Original issue reported on code.google.com by g.maxia on 23 May 2014 at 5:03

GoogleCodeExporter commented 9 years ago

A note on reproducing this case.  There is a general problem with the 
ColumnNameFilter (and probably PrimaryKeyFilter), namely that they fail if the 
table being looked up cannot be found.  

I had trouble reproducing this error until I turned off replication (e.g., 
issue 'trepctl offline') before running pt-online-schema-change, then ran 
'trepctl online' once everything finished.  If you do this you will easily get 
the failure, because when you turn on the replicator it will not be able to 
find _salaries_new since it has been cleaned up.

Original comment by robert.h...@continuent.com on 29 May 2014 at 10:22

GoogleCodeExporter commented 9 years ago

This bug is now corrected.  The implementation is as follows: 

1. The colnames filter has been extended to include a boolean field 
ignoreMissingTables.  This is set true in the .tpl file for the filter as well 
as the class, as shown by the following example: 

# Column name filter.  Adds column name metadata to row updates.  This is
# required for MySQL row replication if you have logic that requires column
# names.
replicator.filter.colnames=com.continuent.tungsten.replicator.filter.ColumnNameF
ilter
# Heterogeneous topologies need signed/unsigned information.
replicator.filter.colnames.addSignedFlag=true
# If true, ignore tables that have no metadata and generate automatic column
# names. This can happen when reading an old DBMS log in which case current
# metadata is not accessible if tables have sinc been deleted. If false,
# the filter will stop with an exception.
replicator.filter.colnames.ignoreMissingTables=true

When this parameter is true, the filter generates dummy names of the form 
col_1, col_2, ..., col_N for any change that has missing fields. 

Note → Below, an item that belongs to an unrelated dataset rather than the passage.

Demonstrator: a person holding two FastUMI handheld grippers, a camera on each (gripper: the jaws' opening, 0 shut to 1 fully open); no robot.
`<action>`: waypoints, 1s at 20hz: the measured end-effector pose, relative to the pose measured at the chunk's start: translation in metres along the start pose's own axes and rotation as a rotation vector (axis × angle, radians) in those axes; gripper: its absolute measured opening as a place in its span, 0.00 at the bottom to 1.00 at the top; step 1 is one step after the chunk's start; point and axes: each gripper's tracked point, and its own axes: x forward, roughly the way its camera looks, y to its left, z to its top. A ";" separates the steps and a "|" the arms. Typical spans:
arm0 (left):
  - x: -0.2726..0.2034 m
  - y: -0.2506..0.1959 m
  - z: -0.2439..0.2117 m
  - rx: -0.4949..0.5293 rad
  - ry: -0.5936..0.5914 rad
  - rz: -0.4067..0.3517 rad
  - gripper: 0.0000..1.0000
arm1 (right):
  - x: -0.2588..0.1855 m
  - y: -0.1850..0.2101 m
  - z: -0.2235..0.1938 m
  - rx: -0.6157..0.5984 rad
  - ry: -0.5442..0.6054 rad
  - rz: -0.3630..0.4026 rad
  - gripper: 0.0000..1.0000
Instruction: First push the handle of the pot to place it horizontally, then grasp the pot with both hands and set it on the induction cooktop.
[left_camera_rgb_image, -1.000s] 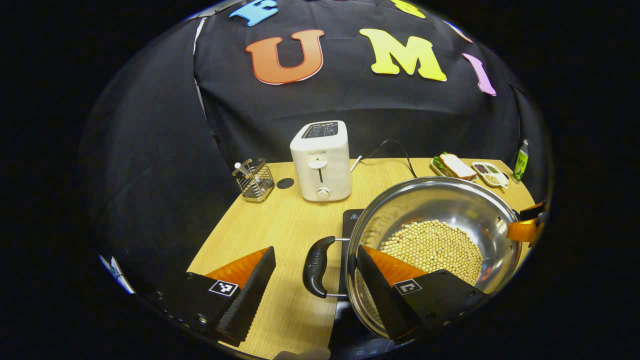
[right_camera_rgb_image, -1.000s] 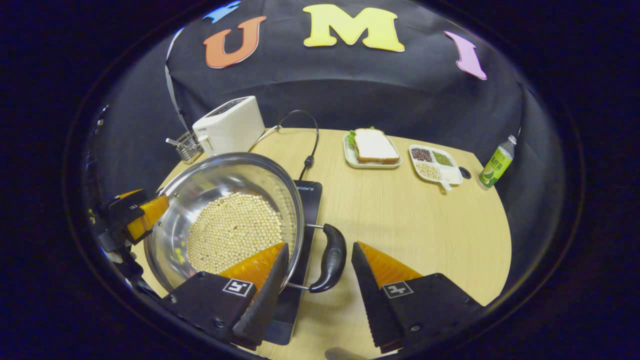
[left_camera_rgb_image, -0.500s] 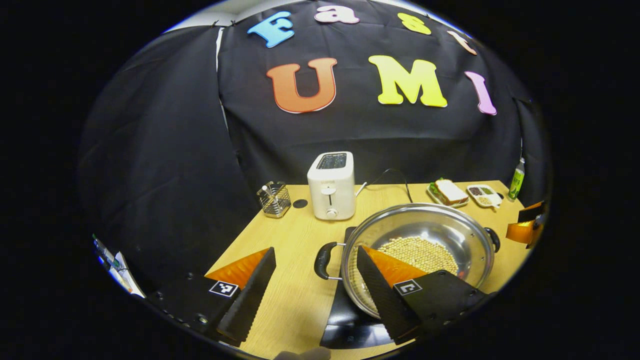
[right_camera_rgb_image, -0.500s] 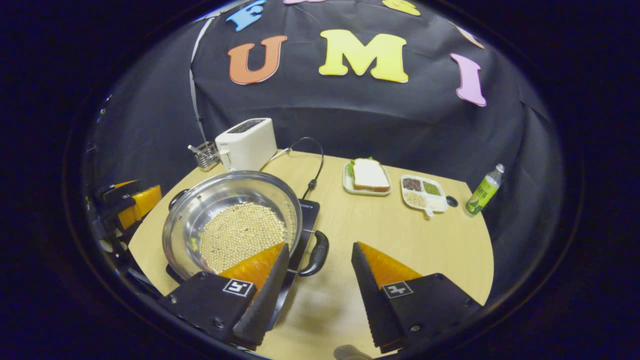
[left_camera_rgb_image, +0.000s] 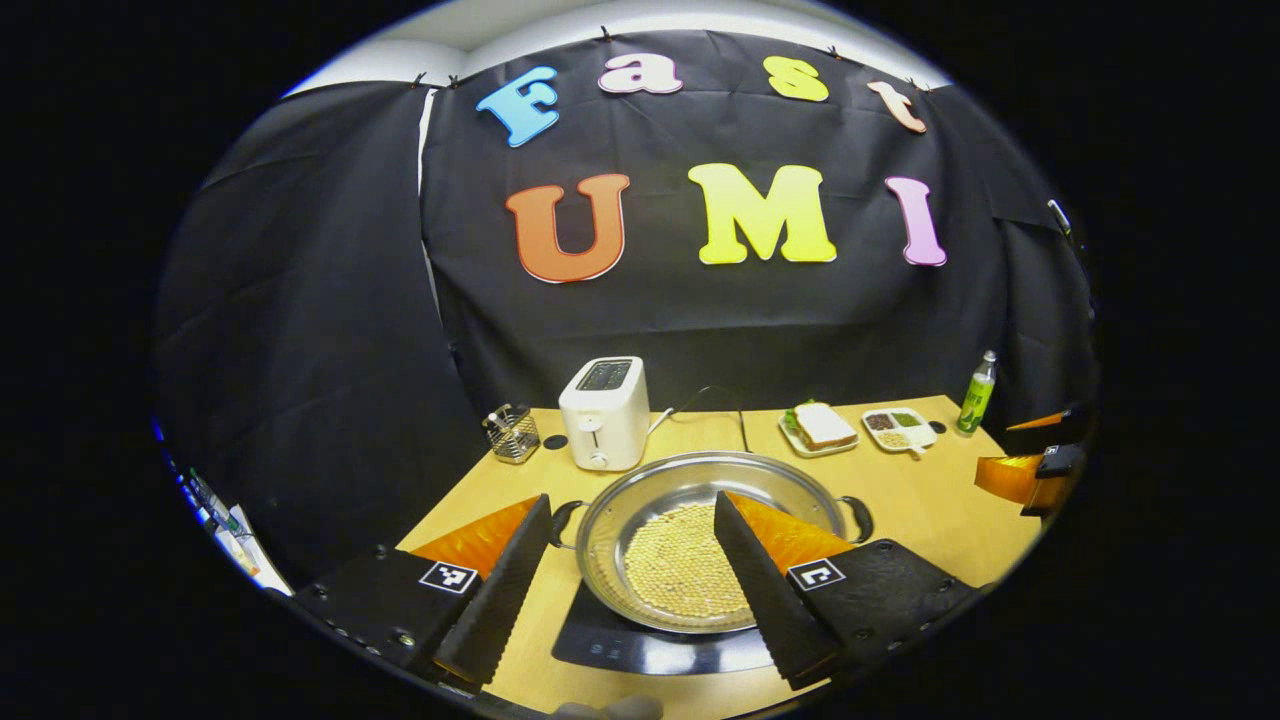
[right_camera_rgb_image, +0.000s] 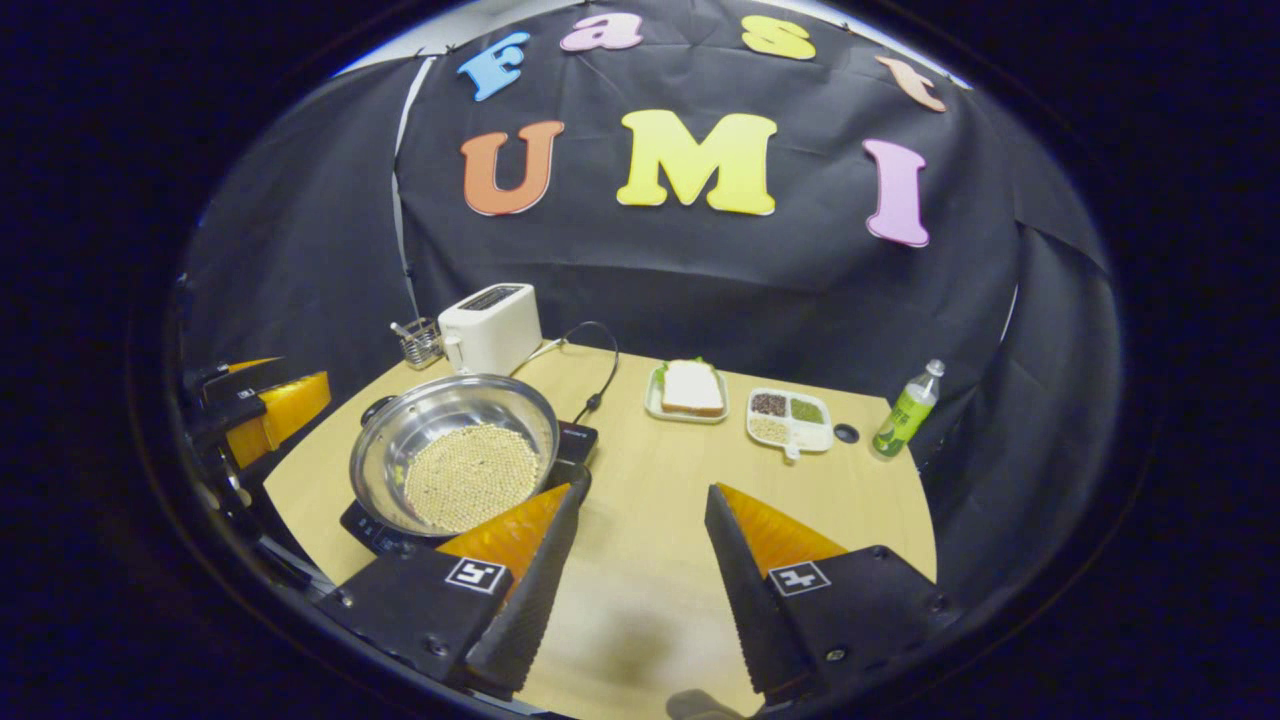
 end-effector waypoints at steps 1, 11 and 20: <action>-0.009 -0.011 0.004 -0.001 -0.005 -0.002 0.96 | -0.012 -0.011 0.003 -0.003 -0.019 -0.001 0.81; -0.125 -0.128 0.084 -0.008 -0.175 -0.061 0.96 | -0.162 -0.134 0.045 0.048 -0.257 -0.050 0.99; -0.196 -0.200 0.139 -0.002 -0.351 -0.108 0.96 | -0.251 -0.223 0.057 0.084 -0.375 -0.154 1.00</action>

2. The enumtostring filter now avoids making changes if it cannot find table 
metadata. 

You can prove that the problems are corrected by setting up a Tungsten master 
enabled for heterogeneous replication and running the following script on the 
master host: 

#!/bin/bash
# Reproduce Issue 924. 
set -x
trepctl offline
mysql -uroot <<SQL
drop table if exists test.no_schema;
create table test.no_schema (id int primary key, data1 varchar(20));
insert into test.no_schema values(1, 'one');
update test.no_schema set data1 = 'two' where id=1;
delete from test.no_schema where id=1;
drop table if exists test.no_schema;
SQL
trepctl online

Original comment by robert.h...@continuent.com on 30 May 2014 at 7:11

Changed state: QA

GoogleCodeExporter commented 9 years ago

Initial tests show that this fix is working fine. We no longer get a trip up of 
the replicator when the structure changes, and the updated CSV files match the 
updated structure as follows.

Original comment by mc.br...@continuent.com on 2 Jun 2014 at 10:48

GoogleCodeExporter commented 9 years ago

Confirmed the fix using two different methods (the initial one used when 
reporting the issue and the one suggested by Robert).
The issue is solved. A permanent test is needed.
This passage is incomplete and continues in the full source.